I didn’t begin grasping the value of Twitter until after months of toying with management of the @prayerleague account. Now, over two years later, I may have my flying wings. There are loads of articles out there on Twitter how-tos, dos & donts, guidebooks and such. Here I intend to share only a single point regarding my philosophy on Twitter use and how I intend to Tweet in 2015 and beyond.

Twitter Is Invading My Feed!

If you’re into Twitter, you may have heard the recent fuss about how Twitter may soon be implementing algorithms for the content pushed to a user’s feed. Additionally, they have begun serving up your follower’s favorited Tweets. Many people (especially at the outset) were resistant to this change. Even I was less than pleased about this invasiveness on Twitter’s part and replied to a few of these favorited Tweets with something like …

I thought maybe the hashtag would catch on, Twitter would take notice, and the algorithms would be out the window. It didn’t, they didn’t, and it is probably inevitable that additional curated content algorithms will have a hand in user’s feeds.

However, after further consideration of Twitter’s move to serve me my follower’s favorited Tweets, I came around. The move would be a good one for Twitter. They have even stated their own reasons for this change. Personally, I think it’ll encourage curated content and closer-knit collectives and will be doing just this very thing for me in 2015. This is how …

Twitter’s Favorite ≠ Facebook’s Like

I’ve shifted my perspective on what it means to favorite a Tweet. I don’t think Twitter’s favoriting feature was ever intended to serve the same purposes as Facebook’s like feature. I could be wrong. People have written on the origin of the fave and the various ways in which it’s employed today. Here’s my new take on what it means to favorite a Tweet.

I have begun to think that a favorites feed should serve as one’s own personal library of Tweets. You read books and then place them on a shelf. Your personal library is a collection of books that you have found to hold value or books you may wish to read again later. If a friend stops by, they can peruse your bookshelves, pluck a volume from its place and enjoy what it might have to offer. Your library tells a story about who you are. If someone were to ever drop by my profile’s favorite feed, they should be offered a decent glimpse of me and the things I value. This is how I intend to build my favorites feed.
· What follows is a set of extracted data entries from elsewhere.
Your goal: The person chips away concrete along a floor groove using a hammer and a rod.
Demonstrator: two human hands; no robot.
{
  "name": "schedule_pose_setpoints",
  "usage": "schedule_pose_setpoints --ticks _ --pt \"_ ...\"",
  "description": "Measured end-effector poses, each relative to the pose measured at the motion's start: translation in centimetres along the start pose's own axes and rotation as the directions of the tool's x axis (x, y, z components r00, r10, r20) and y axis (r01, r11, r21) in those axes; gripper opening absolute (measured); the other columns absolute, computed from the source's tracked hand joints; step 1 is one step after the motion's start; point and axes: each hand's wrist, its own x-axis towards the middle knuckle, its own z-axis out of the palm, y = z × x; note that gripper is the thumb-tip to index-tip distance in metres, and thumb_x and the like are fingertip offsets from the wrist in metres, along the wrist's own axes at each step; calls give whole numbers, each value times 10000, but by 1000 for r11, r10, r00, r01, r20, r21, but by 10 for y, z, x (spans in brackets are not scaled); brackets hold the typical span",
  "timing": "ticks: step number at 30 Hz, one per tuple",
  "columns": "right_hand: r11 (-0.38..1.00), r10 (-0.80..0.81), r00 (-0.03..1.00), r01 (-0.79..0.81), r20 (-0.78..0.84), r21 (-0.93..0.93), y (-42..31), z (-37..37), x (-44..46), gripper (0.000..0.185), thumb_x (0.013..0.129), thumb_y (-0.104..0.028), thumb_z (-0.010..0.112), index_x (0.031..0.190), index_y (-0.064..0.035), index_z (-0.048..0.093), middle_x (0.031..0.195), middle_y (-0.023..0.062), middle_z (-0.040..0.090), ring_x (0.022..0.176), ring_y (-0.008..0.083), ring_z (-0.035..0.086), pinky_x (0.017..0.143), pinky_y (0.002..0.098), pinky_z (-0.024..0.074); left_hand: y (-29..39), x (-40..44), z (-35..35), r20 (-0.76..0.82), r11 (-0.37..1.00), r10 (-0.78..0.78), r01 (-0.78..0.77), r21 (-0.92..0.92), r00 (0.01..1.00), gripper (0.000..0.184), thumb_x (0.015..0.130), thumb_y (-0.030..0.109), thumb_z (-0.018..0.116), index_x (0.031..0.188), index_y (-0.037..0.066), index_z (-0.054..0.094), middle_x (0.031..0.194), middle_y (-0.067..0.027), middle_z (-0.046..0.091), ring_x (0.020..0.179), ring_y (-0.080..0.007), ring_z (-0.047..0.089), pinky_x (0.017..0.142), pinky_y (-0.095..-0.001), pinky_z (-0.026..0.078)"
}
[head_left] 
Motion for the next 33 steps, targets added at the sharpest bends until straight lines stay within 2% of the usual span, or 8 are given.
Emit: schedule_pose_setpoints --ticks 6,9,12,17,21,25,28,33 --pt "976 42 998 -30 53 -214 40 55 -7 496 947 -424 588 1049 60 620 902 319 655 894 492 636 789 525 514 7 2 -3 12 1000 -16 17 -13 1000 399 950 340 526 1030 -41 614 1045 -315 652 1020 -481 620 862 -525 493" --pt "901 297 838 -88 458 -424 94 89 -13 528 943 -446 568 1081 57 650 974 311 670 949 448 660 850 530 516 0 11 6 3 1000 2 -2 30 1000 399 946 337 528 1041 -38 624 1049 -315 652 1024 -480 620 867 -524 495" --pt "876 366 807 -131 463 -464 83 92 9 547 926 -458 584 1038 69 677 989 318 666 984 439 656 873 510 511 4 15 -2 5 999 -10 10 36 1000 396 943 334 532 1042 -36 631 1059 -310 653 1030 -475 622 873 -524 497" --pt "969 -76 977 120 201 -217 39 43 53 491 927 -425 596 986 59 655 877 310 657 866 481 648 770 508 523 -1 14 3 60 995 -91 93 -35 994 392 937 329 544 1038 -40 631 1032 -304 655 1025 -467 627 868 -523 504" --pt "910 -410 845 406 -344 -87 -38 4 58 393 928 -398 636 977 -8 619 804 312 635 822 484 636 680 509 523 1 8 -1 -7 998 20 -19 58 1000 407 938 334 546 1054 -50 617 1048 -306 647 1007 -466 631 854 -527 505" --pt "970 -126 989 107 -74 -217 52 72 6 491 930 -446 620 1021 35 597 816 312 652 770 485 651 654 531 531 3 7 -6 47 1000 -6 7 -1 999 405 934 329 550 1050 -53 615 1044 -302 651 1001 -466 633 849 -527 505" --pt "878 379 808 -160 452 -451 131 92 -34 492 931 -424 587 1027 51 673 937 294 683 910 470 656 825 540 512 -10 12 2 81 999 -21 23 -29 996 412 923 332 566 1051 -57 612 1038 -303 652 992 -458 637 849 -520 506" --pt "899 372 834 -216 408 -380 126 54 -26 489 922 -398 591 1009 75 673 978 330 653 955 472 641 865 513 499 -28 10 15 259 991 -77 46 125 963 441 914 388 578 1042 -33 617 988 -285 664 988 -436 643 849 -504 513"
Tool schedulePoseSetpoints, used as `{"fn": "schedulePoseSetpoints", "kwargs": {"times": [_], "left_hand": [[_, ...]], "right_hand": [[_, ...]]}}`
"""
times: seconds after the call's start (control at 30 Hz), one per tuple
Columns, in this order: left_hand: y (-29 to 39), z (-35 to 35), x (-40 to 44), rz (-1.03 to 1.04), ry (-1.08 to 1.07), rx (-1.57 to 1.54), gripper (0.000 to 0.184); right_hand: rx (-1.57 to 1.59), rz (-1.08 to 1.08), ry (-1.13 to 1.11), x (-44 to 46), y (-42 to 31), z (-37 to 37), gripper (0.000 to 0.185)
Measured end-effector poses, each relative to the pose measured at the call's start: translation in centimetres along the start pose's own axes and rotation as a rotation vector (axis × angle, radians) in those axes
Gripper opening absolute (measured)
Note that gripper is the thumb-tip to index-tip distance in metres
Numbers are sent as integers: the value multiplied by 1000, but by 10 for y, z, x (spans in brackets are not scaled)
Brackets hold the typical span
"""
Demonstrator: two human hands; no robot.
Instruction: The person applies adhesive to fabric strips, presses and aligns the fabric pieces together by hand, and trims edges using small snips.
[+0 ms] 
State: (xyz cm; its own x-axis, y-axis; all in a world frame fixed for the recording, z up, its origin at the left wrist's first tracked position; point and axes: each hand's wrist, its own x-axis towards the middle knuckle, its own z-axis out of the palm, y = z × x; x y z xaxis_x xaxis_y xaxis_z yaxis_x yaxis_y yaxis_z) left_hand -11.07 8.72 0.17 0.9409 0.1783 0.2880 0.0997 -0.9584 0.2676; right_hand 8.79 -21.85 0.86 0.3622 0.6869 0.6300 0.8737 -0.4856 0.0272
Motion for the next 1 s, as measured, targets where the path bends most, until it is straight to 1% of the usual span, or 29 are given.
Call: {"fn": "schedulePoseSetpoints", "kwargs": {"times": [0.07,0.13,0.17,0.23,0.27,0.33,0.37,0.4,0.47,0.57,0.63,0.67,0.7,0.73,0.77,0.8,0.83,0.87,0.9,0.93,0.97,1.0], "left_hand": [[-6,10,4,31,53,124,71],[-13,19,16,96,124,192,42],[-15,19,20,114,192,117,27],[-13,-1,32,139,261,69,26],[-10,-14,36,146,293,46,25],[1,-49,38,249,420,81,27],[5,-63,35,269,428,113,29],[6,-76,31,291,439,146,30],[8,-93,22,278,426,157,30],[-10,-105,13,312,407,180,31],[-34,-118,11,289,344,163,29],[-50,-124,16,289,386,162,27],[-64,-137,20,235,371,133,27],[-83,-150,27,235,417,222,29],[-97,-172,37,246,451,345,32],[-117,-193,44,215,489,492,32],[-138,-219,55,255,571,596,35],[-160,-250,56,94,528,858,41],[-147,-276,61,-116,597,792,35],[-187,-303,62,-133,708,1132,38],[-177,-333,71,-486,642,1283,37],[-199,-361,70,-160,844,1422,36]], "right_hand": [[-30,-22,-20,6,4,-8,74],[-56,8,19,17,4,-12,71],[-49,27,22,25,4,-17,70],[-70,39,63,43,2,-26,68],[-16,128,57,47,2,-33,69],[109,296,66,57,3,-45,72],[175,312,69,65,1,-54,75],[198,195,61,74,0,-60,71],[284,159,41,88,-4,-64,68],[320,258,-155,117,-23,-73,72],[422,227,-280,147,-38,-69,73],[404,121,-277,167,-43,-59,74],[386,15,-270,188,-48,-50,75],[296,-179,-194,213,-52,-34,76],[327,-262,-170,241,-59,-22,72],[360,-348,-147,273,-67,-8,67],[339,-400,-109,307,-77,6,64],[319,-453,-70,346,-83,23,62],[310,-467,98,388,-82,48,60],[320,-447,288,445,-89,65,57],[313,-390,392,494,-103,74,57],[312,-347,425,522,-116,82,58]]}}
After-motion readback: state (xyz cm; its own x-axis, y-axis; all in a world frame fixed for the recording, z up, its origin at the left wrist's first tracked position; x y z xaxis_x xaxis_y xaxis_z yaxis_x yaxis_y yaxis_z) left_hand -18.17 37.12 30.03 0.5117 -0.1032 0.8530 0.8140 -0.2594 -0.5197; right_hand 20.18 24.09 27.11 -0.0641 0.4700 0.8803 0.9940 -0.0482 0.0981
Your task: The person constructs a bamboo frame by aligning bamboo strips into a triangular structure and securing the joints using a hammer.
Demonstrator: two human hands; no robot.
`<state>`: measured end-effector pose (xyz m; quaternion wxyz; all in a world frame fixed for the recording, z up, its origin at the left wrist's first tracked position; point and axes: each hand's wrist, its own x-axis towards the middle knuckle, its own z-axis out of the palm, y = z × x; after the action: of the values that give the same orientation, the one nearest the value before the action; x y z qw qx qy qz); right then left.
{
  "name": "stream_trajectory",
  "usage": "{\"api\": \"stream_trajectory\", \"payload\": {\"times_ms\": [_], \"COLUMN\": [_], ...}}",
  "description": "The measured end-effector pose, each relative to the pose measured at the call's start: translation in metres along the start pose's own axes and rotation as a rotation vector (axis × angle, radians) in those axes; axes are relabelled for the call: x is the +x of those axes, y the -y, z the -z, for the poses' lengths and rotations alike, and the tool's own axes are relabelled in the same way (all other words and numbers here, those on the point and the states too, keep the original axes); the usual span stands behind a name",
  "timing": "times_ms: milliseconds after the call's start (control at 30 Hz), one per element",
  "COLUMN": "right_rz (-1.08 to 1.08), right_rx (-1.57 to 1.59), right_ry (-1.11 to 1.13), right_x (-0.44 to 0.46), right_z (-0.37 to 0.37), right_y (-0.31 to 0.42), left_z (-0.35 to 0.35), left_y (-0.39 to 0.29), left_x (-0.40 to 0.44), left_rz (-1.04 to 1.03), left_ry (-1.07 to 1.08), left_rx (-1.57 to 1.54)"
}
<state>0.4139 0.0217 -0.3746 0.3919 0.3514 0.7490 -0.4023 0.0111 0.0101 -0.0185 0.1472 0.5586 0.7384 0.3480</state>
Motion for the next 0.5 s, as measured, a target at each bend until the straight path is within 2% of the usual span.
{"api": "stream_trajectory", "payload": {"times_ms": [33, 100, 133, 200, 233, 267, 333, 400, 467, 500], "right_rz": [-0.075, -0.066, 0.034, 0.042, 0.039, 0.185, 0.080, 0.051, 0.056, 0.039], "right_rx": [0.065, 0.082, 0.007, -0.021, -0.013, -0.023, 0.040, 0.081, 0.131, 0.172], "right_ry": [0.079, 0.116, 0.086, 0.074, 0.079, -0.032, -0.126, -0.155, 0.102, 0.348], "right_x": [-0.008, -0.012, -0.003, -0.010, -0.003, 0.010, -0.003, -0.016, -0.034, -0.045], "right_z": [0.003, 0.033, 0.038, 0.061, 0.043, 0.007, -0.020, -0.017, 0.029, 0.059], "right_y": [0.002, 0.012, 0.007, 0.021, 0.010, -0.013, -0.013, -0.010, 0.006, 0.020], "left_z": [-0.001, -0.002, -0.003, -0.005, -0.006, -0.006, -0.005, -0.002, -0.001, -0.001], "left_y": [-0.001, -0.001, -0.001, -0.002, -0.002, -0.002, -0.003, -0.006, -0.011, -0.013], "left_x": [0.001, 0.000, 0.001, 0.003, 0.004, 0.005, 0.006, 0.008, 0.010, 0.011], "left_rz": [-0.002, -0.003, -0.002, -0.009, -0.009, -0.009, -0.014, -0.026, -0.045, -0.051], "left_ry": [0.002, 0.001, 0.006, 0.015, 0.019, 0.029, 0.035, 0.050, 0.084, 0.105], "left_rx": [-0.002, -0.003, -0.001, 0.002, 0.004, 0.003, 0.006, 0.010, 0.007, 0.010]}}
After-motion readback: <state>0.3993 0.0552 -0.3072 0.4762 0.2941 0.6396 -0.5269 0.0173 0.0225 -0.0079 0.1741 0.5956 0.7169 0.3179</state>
In 2015, I resolve to stop using a favorite as a simple acknowledgment or an affirmation. Such favoriting would continue to produce an endless feed of messages like this …

I would rather encounter a rich library of resources, good reads, and inspirational thoughts and I think you would, too.

Is Tweeting for the Birds?

At the end of the day, who knows whether I have a better grasp on this little corner of the social media landscape. I like to think it offers me some significant benefit relationally, spiritually, and professionally. However, I expect that I might ultimately find, as I have with Facebook, that the virtual life is but a weak substitute for reality. And, someday, I may join the ranks of those who have walked away. Even so, I hold that there is some hope for these communities being daily forged online. For now, I’ll do my part to conserve some unspoilt nature in this virtuworld. Care to join me?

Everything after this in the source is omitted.